MolecularAI / Chemformer

Apache License 2.0
211 stars 36 forks source link

Issue replicating results #28

Closed braydenrudisill closed 9 months ago

braydenrudisill commented 9 months ago

Hello, I've been looking to run predictions through your fine-tuned USPTO-50K model, and I'm getting 0% accuracy. Even though the generated molecules are similar, not a single one is exactly correct. Here are the test SMILES I gave the model as input. Here's an example of the output I'm getting:

python -m molbart.predict \
        --reactants_path {input_file} \
        --products_path {output_file} \
        --model_path {model_file} \
        --batch_size 64 \
        --n_beams 10
source       |  COC(=O)c1ccc2c(c1)n(CCC(C)C)c(=O)n2CCC(C)C
prediction   |  CC(C)CCBr.COC(=O)c1ccc2[nH]c(=O)n(CCC(C)C)c2c1
target       |  CC(C)CCn1c(=O)n(CCC(C)C)c2cc(C(=O)O)ccc21 

The sha1sum of the checkpoint i downloaded is c859c68b198ac1b8cfab48196bdde6b35641bf81. However, I had to adjust the model to fit the Chemformer 2.0 code. I ran the following code to convert the model before using it.

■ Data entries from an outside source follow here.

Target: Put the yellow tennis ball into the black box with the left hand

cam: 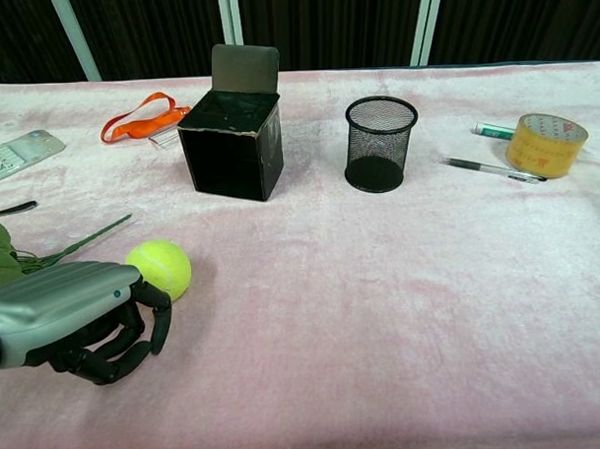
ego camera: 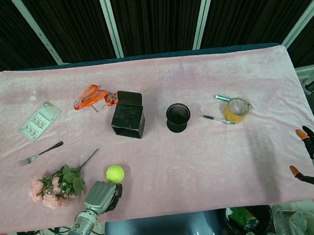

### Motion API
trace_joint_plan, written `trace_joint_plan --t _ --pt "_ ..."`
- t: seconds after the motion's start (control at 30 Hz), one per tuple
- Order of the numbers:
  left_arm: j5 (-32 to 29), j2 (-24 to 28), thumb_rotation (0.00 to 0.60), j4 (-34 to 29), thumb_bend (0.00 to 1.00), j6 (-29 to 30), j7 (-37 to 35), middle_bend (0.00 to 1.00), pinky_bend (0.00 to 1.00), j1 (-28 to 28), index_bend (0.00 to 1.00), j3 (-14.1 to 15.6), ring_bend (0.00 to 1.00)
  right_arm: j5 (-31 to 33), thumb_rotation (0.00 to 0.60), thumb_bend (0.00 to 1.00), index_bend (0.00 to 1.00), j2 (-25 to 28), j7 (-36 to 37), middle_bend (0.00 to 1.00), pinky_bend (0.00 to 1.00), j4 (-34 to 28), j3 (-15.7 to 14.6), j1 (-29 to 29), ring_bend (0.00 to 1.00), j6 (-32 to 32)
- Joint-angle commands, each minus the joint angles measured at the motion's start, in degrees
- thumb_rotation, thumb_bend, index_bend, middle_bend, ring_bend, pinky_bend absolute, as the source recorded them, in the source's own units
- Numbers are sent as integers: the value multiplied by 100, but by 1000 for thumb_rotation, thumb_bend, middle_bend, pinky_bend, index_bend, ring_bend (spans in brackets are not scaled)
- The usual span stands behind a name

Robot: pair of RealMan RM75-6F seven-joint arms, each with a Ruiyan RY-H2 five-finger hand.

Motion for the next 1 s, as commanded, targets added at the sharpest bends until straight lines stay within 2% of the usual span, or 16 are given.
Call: trace_joint_plan --t 0.03,0.5,1.0 --pt "-22 -24 600 38 584 -16 -18 849 976 -14 749 -24 850 2 600 196 10 0 0 1 152 1 2 0 143 1" --pt "-227 -58 600 232 584 -189 2 849 976 -167 749 -126 850 18 600 196 12 -1 4 1 152 -2 9 -3 143 -1" --pt "-203 -394 600 921 584 -254 124 848 976 -469 749 -455 850 73 600 197 20 -5 21 1 152 -23 31 -15 143 0"
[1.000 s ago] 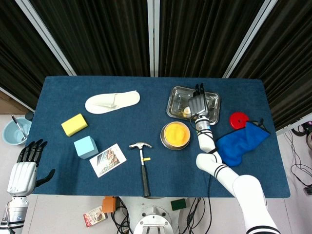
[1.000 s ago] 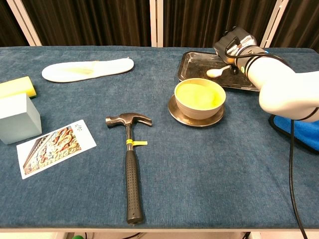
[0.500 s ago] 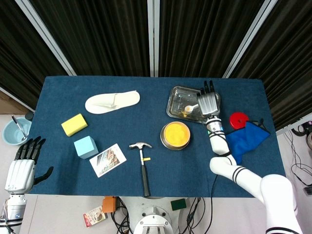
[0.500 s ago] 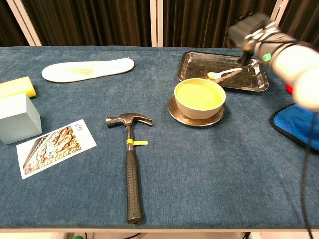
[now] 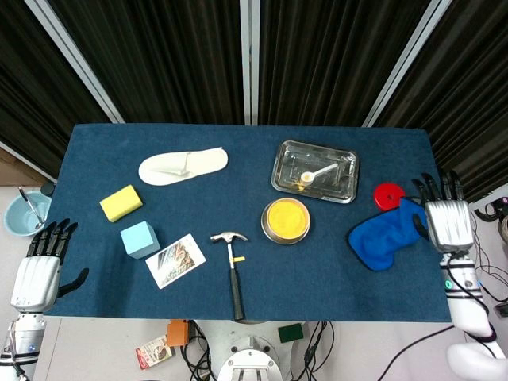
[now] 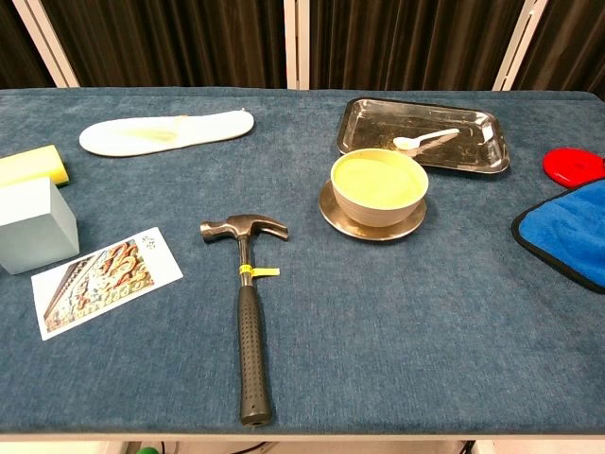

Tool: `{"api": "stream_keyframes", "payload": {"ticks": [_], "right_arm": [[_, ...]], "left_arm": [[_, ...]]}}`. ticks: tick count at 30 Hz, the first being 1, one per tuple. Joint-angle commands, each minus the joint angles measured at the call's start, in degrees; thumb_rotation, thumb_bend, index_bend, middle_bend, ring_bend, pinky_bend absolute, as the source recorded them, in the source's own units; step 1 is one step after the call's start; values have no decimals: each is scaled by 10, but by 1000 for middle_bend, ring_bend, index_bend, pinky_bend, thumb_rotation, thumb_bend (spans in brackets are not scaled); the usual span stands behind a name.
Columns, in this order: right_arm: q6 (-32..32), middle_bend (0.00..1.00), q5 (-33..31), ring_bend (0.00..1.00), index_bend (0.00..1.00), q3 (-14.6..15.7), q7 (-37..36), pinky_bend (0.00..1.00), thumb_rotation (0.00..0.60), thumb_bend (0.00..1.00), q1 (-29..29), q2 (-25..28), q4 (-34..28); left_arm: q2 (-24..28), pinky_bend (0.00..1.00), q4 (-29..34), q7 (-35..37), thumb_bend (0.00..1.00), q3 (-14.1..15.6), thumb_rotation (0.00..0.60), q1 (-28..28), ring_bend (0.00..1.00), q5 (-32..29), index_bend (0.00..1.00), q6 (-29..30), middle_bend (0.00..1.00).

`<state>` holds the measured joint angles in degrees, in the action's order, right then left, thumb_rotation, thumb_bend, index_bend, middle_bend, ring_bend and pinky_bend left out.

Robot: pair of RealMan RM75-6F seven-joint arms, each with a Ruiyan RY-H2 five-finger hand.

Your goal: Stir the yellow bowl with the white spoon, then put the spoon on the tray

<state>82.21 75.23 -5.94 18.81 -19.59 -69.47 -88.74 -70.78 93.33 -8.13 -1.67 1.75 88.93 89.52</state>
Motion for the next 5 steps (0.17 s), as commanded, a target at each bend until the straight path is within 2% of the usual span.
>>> {"api": "stream_keyframes", "payload": {"ticks": [1,5], "right_arm": [[51,93,58,0,172,47,-68,0,600,325,60,8,11],[66,71,77,0,144,70,-105,0,600,330,92,-4,24]], "left_arm": [[0,112,2,-7,207,2,600,-3,13,3,94,5,45],[-1,112,4,-12,206,6,600,-7,13,3,94,9,46]]}}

chemUSPTO50 = torch.load('Chemformer USPTO-50k.ckpt')
chemUSPTO50['hyper_parameters']['vocabulary_size'] = chemUSPTO50['hyper_parameters'].pop('vocab_size')
torch.save(chemUSPTO50, 'Chemformer2 USPTO-50k.ckpt')

If you know why this is happening, or if you are using a different model for the results below please let me know. Thank you.

Screenshot 2024-01-22 at 12 09 52 PM
braydenrudisill commented 9 months ago

Sorry, I realized was running forward reaction prediction but the model was fine tuned on retro-synthesis. I'm getting high T1 accuracy now that i've fed the products into the model.